OnSafari: St. Lucia

OnSafari: St. Lucia

We wrapped up our 15-day trip to South Africa at the St. Lucia, iSimangaliso National Park. This was the first Unesco Heritage Site in the country and one of the most important wetlands in the world.

The cute, funky town of St. Lucia lies on the beach where the wetland flows into the Indian Ocean. The town sort of reminds of Talkeetna, Alaska! In addition to the brightly colored main drag of hipster coffee shops and quirky restaurants (“Key Biscayne Dining”), there is a small and very neat residential area where modest well kept front yards are filled with a mixture of monkeys and dogs.

Cruises go out continually from the outskirts of St.
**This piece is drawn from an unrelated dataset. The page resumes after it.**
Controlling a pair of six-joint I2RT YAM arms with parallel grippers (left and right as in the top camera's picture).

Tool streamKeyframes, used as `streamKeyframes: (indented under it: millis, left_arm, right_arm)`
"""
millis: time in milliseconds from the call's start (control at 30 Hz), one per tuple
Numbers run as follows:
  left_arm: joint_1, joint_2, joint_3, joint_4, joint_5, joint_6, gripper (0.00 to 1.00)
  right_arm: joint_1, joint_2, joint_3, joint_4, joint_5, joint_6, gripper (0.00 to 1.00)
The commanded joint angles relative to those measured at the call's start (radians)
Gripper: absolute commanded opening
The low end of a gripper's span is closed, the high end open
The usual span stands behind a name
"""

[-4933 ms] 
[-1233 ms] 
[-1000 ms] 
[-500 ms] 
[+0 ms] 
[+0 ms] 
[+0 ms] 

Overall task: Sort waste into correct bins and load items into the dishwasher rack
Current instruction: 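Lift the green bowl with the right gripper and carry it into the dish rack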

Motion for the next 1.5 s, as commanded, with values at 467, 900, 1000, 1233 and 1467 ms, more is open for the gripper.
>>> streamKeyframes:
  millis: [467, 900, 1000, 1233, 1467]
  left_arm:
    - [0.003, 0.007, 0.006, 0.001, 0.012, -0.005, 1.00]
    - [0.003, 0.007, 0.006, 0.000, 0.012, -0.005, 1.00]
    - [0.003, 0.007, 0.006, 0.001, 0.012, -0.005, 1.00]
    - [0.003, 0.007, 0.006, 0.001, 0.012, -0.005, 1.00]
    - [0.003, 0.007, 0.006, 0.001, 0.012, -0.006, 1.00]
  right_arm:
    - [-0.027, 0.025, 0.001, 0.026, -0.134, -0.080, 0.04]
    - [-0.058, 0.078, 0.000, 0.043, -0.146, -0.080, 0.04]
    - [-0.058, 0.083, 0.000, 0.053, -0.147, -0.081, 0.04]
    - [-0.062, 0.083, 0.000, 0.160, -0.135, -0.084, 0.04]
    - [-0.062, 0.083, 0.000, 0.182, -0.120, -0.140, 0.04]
Lucia up “The Narrows” into the large, shallow lake that creates this enormous wetland.

This is an area of immense importance to whales, both green and leather-back turtles, and thousands of hippos, crocs and other wildlife.

On our cruise we saw more than a 100 hippos. During the entire six days in the two private reserves of Kirkman’s and Phinda, we saw 7. We saw a dozen giant crocs, whereas in the private reserves we saw only one small one.

Birding isn’t particularly good at this time of the year (late winter), but will become so very soon.

The town has had its ups and downs and one of its greatest successes was stopping Dune Mining in the 1990s from destroying part of the wetlands for titanium. Unfortunately in these conservative global times, that once presumed dead issue has resurfaced, and the battle has begun once again.